The wanted coral may not be available at the shop and in this case the aquarist must resist the temptation to get ‘something else’. What ‘something else’? Has it been researched? Is the aquarist sure that the purchase will be equally suitable to their aquarium as the original? It is best to go and check in a book or on the internet, the safest way. The retailer may suggest an item as a replacement, but nevertheless check. Most retailers are fine and will not sell unsuitable livestock, but unfortunately there are those who do.
Buying a coral that is known to be suitable is quite straightforward. The aquarist will have seen a photograph of a specimen, or seen one in an aquarium, which is why the interest in it has arisen. Having seen what it should look like, does it look like that? This is where the difficulty often arises.
If a soft coral it may have just arrived at the retailers and be closed up, and likewise a hard coral may not be showing any polyps. How long has the coral been in the shop? The seawater in the retailers is often of quite high quality nowadays, but not always so, which may be affecting the coral, as may inadequate seawater movement. The lighting may not be adequate either. This is not cruelty by the retailer, as corals usually move in and out of the display tanks quickly.
The coral could however be displaying well, showing reasonable extension. Are there any obvious signs of trouble, such as discolourations and/or disfigurements? If so the coral is not suitable for purchase. Soft corals show problem areas fairly obviously, such as discolourations that might be rot or dead areas, and bent or partly missing ‘branches’. If a soft coral does have a small area missing but is otherwise apparently fine, it could well be. Hard corals of the ‘bird’s nest’ type should not have broken ‘branches’ ideally, though a little breakage is not usually disastrous in an otherwise healthy specimen. There should not be any white areas where the coral is dead, or any sign of jelly-like substances on the surfaces.
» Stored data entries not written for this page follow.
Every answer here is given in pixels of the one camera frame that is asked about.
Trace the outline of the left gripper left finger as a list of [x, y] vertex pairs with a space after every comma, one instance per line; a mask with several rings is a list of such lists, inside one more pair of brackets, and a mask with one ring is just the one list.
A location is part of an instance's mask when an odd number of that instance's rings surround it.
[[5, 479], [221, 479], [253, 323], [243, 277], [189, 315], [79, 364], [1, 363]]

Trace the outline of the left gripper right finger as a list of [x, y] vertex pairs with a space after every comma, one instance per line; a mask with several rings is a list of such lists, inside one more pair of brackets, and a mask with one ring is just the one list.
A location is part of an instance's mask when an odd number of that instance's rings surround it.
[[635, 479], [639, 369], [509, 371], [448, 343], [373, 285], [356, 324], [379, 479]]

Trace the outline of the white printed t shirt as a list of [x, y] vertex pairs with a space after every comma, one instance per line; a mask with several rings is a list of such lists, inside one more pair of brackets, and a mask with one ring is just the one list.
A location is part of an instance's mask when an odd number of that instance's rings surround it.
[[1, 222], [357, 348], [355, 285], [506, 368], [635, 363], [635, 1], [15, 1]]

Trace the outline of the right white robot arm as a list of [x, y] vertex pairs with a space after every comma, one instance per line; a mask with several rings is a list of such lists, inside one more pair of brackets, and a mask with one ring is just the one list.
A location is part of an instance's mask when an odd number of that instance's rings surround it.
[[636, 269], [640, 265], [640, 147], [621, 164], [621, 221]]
It is a matter of careful judgement with a coral. A coral, soft or hard that is healthy apart from a small amount of damage, when placed in a high quality suitable habitat should repair itself with re-growth.
It is easier, though not always easy, for an experienced aquarist to make a ‘should I buy’ judgement, for any faults will stand out more clearly. Experience will also assist in resisting ‘something else’. The beginner faces the biggest challenge as the combination of excitement and potential purchase can equal ‘it should be ok’.
If there is doubt, don’t! Sounds simple, but it isn’t always that easy. However, not buying where there is doubt will achieve one thing; there will not be ‘Oh, I wish I hadn’t.’ There will not be a potential danger to other healthy occupants of the aquarium. Also, of course there’s always tomorrow and the retailers will still be there.